Dressed in all black and with smudged kohl pencil decorating his eyes, the 27-year-old is no different away from the stage than he is on it. His Doncaster accent drips from every vowel, and he takes as he finds. Buzzing about the private guest area, where Coachella-like brown tenting and bunting hang above couches and tables, we watch as Dom dishes out hugs and handshakes, urging everyone to “get out there” and “have the best fookin’ time”.
“There’s been a lot of division in rock music. It feels spherical again,” he tells us in between the madness. We stand before a wall of tour posters featuring today’s acts NOAHFINNCE, Nessa Barrett and fittingly, himself. “It’s coming at all angles: hardcore, punk, metal, fuckin’ pop-rock, pop-punk. It’s fuckin’ sick!”

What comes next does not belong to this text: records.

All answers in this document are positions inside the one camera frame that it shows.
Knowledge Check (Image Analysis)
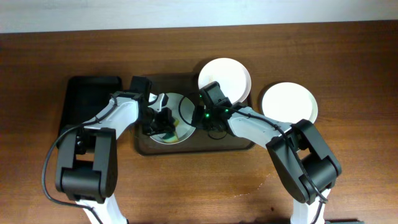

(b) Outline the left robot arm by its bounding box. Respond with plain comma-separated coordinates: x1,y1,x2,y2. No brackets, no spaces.
55,77,176,223

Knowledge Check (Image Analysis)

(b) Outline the green yellow sponge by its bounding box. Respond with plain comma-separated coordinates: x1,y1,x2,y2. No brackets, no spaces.
162,131,179,144

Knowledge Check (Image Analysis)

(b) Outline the white plate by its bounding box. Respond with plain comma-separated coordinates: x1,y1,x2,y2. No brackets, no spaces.
198,58,251,104
261,82,318,123

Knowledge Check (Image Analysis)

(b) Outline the white plate top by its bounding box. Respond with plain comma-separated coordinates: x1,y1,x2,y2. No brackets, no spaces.
198,58,251,104

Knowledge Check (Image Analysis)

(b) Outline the small black tray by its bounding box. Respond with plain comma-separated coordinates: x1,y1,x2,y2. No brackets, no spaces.
58,76,123,134

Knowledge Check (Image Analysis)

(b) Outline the large brown serving tray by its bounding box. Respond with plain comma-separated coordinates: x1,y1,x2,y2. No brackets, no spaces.
131,73,254,156

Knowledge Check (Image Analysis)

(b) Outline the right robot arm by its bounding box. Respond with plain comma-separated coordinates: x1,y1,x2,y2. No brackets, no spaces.
193,82,342,223

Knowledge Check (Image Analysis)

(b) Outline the pale blue plate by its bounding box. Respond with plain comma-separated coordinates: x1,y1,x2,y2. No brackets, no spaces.
149,93,195,144

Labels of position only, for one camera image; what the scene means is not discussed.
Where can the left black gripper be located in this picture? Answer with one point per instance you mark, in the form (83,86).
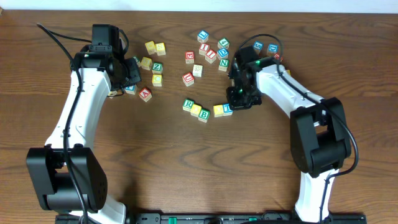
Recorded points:
(131,76)

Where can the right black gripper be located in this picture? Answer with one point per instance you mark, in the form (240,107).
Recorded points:
(234,104)

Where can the blue T block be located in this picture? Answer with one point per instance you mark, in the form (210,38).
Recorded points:
(227,111)

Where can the yellow O block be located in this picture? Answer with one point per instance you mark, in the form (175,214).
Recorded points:
(195,110)
(218,110)

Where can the green B block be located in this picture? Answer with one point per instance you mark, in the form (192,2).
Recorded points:
(204,115)

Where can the blue H block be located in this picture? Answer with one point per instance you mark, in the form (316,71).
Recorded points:
(197,70)

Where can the green R block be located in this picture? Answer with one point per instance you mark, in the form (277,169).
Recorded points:
(188,104)

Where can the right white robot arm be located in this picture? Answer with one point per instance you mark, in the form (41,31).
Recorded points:
(319,136)

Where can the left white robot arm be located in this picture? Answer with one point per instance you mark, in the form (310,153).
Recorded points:
(65,173)

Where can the blue P block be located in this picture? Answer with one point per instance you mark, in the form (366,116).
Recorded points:
(131,89)

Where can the green L block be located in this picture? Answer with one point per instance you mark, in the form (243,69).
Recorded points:
(137,61)

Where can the yellow block beside Z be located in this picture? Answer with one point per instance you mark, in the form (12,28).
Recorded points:
(146,63)

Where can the red A block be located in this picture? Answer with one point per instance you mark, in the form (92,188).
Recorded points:
(145,94)

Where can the yellow G block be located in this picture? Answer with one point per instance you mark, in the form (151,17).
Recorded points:
(157,80)

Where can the green Z block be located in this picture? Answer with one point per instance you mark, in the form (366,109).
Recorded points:
(157,68)

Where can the green N block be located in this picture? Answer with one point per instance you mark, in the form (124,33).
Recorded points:
(223,65)

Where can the yellow S block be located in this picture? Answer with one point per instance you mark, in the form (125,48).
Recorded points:
(160,49)

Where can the blue D block centre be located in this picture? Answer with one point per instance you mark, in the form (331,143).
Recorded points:
(222,53)

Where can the blue d block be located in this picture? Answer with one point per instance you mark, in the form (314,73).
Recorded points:
(222,53)
(272,49)

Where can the red I block lower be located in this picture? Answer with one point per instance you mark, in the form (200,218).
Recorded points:
(210,56)

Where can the red i block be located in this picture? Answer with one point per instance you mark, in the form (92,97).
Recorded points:
(210,56)
(204,47)

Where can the red U block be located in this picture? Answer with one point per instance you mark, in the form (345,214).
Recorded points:
(188,79)

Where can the green 4 block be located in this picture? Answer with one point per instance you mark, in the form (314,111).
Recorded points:
(223,43)

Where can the red E block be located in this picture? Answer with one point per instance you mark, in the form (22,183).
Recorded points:
(189,57)

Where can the blue D block right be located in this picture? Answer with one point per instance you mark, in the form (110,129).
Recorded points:
(272,49)

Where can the red I block upper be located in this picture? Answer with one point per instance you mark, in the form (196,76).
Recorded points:
(204,47)

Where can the blue L block top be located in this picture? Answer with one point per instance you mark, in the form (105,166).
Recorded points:
(202,36)

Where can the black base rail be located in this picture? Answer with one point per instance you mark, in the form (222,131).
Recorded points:
(268,217)

Dom has been quite the ringleader of this new generation. Since the arrival of his debut album, 2018’s 21st Century Liability, the ever-burgeoning Black Heart Club fandom has been mirroring back all that he projects in his music – that it’s okay to not conform, to be as bold as you like in your own expression of gender, to be good to people.
As part of his mission, Dom created Bludfest to make the festival experience available to those who would not normally be able to afford it. Ticket prices started at just £49.50, a bargain compared to other, more established fests. And yet, he’s still paid all artists involved fairly.
“When you just turn up and play a gig, you don’t realise what money goes where,” he explains. “If I own my own thing, I can see things literally spread out. I’ll make money in other places, but it was a very big point for me to only break-even on the music and pay the artists what they should be paid.
“I don’t want to ask someone, ‘This is a good cause, will you come and do it for a little bit less?’” he continues. “I was like, ‘What’s your fee?’” I wanted to show it can be done this way. I really don’t mind putting my head above the trench and getting shot at first.”